## [Exercise objective]
In the data below, how many lines contain the word "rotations"? Answer with the number alone.

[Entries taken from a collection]
--------------------------------------------------
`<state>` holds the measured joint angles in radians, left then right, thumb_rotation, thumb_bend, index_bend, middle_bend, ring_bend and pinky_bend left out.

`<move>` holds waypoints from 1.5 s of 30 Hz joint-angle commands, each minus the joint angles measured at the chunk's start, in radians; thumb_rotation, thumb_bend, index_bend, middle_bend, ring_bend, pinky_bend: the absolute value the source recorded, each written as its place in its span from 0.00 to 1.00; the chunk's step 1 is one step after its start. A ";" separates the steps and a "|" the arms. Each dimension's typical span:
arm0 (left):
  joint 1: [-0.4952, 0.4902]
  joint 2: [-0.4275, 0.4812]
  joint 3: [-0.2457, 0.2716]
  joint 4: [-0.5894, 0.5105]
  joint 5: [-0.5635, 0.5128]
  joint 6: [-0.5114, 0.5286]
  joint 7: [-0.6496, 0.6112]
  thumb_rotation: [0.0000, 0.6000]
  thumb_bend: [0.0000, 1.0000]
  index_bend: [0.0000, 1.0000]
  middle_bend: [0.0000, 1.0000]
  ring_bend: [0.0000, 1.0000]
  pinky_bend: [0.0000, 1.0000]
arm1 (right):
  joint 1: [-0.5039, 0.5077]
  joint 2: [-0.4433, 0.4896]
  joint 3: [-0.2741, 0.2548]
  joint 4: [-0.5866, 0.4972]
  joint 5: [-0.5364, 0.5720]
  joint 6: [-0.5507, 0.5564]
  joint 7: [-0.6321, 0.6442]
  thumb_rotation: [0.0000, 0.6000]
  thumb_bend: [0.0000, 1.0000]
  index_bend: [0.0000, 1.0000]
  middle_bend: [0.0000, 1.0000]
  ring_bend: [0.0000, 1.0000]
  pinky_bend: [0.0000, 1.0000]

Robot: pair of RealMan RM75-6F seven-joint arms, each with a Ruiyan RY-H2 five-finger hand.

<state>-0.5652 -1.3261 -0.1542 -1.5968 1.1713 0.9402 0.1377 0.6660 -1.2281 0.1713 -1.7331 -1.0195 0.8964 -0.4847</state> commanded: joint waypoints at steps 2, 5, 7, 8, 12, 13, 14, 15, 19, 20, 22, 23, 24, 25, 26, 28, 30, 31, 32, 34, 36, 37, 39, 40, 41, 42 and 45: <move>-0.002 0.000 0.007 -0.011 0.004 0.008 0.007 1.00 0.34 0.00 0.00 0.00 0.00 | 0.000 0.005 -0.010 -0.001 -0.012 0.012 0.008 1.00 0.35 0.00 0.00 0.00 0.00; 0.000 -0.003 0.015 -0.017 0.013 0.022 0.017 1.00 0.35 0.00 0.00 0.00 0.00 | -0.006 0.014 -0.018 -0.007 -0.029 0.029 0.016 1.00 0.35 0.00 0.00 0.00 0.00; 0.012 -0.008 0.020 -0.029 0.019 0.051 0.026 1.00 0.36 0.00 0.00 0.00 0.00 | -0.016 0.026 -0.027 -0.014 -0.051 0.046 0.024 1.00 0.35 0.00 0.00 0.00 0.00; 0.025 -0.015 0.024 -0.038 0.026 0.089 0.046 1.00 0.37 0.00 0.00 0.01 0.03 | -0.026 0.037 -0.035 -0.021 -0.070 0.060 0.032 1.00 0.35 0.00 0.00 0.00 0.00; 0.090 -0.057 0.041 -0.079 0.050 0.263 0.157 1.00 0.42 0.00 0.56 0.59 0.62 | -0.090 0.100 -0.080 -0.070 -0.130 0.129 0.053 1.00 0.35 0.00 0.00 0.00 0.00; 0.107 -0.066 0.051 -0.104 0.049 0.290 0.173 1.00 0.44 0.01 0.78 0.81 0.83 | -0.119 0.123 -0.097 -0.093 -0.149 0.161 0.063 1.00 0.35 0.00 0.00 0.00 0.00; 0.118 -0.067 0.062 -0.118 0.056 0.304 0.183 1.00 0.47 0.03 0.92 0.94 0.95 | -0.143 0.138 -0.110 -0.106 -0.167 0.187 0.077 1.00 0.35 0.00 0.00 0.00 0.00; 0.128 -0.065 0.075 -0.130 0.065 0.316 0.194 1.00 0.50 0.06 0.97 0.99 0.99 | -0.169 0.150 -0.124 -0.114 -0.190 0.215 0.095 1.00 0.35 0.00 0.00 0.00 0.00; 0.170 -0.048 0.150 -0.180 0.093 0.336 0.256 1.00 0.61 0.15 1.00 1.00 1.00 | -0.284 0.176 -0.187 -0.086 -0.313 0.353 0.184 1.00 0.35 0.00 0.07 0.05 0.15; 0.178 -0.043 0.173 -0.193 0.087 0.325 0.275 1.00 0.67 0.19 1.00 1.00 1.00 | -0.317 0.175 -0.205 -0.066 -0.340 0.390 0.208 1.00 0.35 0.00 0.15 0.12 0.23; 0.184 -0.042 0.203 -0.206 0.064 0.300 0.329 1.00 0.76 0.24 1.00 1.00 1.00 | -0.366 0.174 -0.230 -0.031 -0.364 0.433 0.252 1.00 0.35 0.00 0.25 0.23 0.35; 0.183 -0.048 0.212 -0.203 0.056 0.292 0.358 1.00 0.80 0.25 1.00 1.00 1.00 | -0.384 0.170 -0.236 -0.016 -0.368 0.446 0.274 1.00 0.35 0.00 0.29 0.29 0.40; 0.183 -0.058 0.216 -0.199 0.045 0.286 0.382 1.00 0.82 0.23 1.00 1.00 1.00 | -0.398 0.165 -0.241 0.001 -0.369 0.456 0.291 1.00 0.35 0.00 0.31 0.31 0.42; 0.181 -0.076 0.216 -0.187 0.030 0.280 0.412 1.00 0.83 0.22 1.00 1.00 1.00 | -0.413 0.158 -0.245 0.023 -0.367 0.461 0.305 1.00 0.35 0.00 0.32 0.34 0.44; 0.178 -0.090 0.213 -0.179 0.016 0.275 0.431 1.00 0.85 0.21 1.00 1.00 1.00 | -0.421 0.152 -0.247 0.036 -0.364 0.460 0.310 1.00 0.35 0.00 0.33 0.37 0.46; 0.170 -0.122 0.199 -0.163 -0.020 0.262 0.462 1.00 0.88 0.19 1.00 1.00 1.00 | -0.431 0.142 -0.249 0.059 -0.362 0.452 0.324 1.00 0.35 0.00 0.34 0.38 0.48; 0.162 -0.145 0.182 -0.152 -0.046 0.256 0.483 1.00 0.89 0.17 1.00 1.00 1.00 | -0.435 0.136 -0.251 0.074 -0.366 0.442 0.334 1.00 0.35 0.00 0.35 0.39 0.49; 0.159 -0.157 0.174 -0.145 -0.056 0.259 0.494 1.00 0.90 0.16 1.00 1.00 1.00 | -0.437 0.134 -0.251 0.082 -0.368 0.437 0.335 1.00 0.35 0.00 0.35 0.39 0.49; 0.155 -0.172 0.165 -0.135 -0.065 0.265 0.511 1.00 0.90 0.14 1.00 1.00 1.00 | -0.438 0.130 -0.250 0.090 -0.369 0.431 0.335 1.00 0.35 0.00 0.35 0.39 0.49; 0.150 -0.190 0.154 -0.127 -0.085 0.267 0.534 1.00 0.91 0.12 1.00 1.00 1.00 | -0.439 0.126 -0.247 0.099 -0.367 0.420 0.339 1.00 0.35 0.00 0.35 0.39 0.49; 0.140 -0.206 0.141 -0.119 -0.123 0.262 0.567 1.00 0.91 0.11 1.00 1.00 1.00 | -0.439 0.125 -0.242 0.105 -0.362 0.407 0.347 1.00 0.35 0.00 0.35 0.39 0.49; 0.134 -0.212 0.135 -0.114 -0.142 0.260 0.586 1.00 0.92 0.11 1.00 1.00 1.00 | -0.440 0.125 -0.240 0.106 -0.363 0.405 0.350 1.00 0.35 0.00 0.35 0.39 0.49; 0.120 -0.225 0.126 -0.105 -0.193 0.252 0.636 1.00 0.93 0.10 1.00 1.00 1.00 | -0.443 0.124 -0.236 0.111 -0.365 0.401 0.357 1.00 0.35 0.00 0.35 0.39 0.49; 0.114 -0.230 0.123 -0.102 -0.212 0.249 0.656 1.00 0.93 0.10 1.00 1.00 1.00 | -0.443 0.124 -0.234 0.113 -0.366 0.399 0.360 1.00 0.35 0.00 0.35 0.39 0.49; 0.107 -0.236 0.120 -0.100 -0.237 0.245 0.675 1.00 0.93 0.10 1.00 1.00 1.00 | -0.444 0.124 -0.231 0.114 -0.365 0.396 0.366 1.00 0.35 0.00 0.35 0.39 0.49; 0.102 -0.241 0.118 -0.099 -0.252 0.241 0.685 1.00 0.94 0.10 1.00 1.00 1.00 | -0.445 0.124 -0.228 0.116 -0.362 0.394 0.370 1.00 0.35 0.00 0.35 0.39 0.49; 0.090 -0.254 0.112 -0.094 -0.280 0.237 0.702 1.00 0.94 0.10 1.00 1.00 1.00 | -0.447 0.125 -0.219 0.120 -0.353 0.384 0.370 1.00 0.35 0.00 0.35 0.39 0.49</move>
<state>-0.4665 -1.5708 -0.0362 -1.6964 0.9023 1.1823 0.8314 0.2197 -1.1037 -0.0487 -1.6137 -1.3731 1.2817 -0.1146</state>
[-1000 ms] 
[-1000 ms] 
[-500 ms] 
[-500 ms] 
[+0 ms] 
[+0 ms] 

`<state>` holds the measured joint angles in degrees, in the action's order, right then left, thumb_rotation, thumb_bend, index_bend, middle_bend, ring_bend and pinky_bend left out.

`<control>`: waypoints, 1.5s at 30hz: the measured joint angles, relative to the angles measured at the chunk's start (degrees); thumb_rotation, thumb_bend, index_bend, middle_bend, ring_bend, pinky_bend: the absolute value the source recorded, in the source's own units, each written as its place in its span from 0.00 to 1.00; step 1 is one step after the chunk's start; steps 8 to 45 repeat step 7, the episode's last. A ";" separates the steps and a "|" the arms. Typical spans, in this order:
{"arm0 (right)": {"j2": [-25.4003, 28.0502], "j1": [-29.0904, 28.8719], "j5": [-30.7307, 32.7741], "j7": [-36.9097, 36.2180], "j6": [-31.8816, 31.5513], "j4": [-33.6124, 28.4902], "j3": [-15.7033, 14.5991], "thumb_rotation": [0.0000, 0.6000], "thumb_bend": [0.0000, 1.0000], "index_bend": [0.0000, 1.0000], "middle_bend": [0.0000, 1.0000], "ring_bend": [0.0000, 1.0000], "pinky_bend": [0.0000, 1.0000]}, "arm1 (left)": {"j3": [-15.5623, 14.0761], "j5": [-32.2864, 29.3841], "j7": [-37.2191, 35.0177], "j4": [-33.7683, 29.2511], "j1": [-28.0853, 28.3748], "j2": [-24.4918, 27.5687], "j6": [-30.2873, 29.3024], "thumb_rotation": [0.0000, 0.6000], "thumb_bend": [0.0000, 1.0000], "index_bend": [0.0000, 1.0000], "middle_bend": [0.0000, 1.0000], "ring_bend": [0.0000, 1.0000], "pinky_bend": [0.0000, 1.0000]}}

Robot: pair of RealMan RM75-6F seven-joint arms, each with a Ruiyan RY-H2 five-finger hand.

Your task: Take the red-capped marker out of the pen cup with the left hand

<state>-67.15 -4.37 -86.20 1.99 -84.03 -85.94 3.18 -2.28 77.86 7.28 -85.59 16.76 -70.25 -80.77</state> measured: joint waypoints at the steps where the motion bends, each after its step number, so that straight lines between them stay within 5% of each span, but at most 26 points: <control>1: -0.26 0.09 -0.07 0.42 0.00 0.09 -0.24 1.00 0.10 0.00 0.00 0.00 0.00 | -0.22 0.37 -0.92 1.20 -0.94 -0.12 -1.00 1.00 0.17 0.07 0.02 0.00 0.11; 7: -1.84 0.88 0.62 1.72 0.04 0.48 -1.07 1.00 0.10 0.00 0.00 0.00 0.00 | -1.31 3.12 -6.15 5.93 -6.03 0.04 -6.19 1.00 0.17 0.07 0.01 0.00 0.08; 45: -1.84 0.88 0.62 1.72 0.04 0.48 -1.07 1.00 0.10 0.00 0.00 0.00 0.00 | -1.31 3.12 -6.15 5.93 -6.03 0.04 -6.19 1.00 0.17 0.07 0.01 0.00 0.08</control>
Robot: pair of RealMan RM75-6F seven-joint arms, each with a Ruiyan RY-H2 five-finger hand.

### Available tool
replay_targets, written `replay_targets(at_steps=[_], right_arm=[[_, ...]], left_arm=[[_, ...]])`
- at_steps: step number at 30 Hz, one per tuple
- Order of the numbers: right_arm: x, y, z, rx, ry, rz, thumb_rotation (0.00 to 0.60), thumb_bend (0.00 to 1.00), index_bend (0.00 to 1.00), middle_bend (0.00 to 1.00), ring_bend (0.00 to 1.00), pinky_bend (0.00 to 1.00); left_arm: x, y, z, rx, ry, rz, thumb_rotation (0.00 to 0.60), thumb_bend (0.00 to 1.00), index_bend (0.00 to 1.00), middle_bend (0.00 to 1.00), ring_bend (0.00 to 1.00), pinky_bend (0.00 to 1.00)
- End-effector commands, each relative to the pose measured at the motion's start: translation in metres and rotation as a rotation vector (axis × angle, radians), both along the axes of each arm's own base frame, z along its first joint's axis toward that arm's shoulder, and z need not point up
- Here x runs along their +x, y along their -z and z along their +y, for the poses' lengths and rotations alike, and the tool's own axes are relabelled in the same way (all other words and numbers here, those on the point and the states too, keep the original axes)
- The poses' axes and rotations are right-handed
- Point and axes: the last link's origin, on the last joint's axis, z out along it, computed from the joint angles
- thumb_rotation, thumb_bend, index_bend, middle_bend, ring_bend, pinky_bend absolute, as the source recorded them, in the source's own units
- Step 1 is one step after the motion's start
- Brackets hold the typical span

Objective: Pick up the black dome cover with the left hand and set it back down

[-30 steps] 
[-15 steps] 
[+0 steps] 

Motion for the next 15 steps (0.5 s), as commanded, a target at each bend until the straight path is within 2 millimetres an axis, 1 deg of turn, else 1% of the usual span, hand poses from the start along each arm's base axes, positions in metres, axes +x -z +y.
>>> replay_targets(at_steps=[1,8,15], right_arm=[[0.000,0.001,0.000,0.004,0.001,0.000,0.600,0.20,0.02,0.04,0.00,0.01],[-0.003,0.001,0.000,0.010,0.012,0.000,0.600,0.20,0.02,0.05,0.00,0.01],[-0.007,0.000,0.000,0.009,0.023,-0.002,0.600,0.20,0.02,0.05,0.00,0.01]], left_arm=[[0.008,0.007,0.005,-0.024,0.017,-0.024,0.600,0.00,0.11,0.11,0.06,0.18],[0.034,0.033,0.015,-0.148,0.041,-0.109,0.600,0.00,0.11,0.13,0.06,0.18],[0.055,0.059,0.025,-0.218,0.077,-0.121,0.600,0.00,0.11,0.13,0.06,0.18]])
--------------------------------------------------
## [Task solution]
2